Does it flip you over when it binds? Sounds Dangerous to me, perhaps I need to expand my horizons, the 1.25" cable sounds good to me.


----------



## Will (Jun 6, 2010)

Cable doesn't flip, unless your being careless. It's almost impossible to flip over the 1.25", almost. It's alot safer imo than a drum machine.


----------



## DesertOkie (Jul 15, 2011)

I think you posted a pic with you on a roof. Is it the same cable as your ell uses?


----------



## Will (Jun 6, 2010)

Yes the drill uses the same Electric Eel cable as Model C uses.


----------



## tungsten plumb (Apr 15, 2010)

I'm gonna have to get a different drill my makita spade drill isn't variable speed like the ridgid or Milwaukee. That sucks because I like the San Jose sharks color scheme


----------



## DesertOkie (Jul 15, 2011)

Will said:


> Yes the drill uses the same Electric Eel cable as Model C uses.

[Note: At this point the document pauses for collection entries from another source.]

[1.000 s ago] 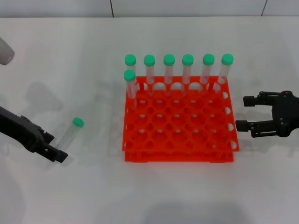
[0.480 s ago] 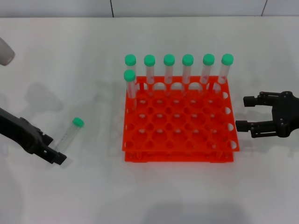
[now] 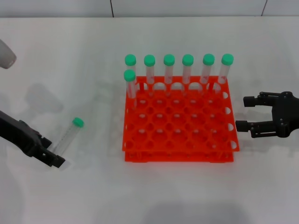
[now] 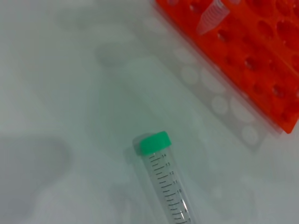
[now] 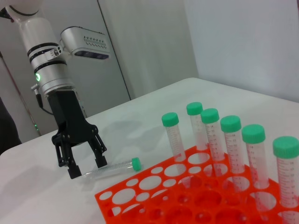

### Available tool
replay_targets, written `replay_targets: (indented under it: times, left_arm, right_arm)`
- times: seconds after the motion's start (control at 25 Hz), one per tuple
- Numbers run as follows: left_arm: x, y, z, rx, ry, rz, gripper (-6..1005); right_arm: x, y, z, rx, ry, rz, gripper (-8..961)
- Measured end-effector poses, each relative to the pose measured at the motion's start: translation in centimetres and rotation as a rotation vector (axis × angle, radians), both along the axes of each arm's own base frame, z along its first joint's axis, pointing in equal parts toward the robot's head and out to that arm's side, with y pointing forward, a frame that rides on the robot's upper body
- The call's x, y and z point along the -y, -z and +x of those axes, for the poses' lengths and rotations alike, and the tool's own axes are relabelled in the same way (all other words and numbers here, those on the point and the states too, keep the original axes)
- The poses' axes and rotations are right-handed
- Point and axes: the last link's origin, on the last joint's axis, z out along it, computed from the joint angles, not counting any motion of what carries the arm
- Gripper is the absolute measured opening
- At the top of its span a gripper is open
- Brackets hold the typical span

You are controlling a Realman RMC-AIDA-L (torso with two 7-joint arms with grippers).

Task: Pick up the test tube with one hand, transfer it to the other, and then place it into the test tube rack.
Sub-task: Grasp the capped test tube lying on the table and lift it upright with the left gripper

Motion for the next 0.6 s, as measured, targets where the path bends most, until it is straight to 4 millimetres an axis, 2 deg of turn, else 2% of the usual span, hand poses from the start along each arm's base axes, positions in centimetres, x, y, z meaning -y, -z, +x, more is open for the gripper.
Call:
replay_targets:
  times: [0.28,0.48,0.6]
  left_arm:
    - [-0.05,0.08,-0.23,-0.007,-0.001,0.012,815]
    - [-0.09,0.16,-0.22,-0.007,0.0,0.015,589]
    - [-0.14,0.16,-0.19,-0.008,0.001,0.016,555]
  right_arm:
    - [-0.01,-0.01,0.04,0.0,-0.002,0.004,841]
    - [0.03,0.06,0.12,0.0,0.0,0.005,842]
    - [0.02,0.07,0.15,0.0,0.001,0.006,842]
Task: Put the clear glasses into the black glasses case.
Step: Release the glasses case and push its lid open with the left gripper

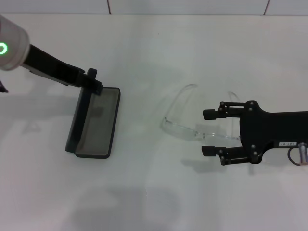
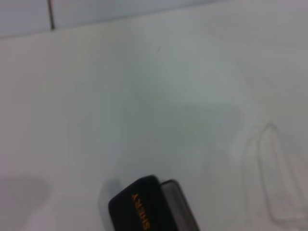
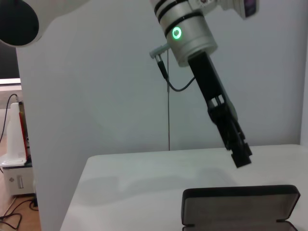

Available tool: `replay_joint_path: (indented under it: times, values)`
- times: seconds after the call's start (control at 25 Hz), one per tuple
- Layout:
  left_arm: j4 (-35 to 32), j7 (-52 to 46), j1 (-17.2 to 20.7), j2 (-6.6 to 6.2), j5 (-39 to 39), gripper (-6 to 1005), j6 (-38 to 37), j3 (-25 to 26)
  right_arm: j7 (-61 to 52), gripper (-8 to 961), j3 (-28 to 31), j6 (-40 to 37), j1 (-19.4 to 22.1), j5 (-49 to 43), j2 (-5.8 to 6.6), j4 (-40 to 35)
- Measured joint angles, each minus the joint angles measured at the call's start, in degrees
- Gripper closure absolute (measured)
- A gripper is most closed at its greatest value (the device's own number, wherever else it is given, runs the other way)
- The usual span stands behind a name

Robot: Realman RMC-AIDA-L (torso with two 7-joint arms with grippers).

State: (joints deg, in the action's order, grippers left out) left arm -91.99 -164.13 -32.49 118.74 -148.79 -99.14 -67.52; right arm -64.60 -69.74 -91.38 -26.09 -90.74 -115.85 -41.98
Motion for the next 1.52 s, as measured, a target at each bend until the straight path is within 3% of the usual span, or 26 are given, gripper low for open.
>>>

If it binds will it just stop the drill, as long as the cable is straight from the vent to the drill? I just picture it flipping my fat butt off the roof like a holehawg catching a nail.:laughing:


----------



## Will (Jun 6, 2010)

With a cable in front of the drill there is alot more area for the tension to be released too, unlike hitting a nail. When you hit a nail all that energy goes straight to you. The drill and eel is much easier to operate.


----------



## JK949 (Mar 18, 2009)

Would you want a drill with a clutch like the DeWalt?


----------



## UnclogNH (Mar 28, 2009)

18 years of running the drill and eel all I can say is. I left many plumbers saying Holy $hit!  I have been working that sewer all day you show up and bam! Drill and eel save the day:thumbsup:


----------



## DesertOkie (Jul 15, 2011)

Is it the 1 1/4 cable that makes the difference? Or is it the speed? A main line machine that does not need a ramp and a wench would be nice. 

I have cut cable that is stuck and chucked it to a drill to get it unstuck. I have done the same for drywall mud in a shower line.


----------



## UnclogNH (Mar 28, 2009)

DesertOkie said:


> Is it the 1 1/4 cable that makes the difference? Or is it the speed? A main line machine that does not need a ramp and a wench would be nice.
> 
> I have cut cable that is stuck and chucked it to a drill to get it unstuck. I have done the same for drywall mud in a shower line.


Yes it's a lot of things going for this set up. 1 1/4 cable less chance of flipping in 4-8 inch sewer lines, direct drive more power!!! the cable self feeds and reverses. more speed for soft blockages with bellies in sewers run past the belly and run the drill and eel in reverse hold it in reverse and the cable will act like a auger and funnel the sludge towards the city sewer. The drill and eel has many benefits. I love drums but hot dam I love that drill and eel. EEL blades are the best forget the rest.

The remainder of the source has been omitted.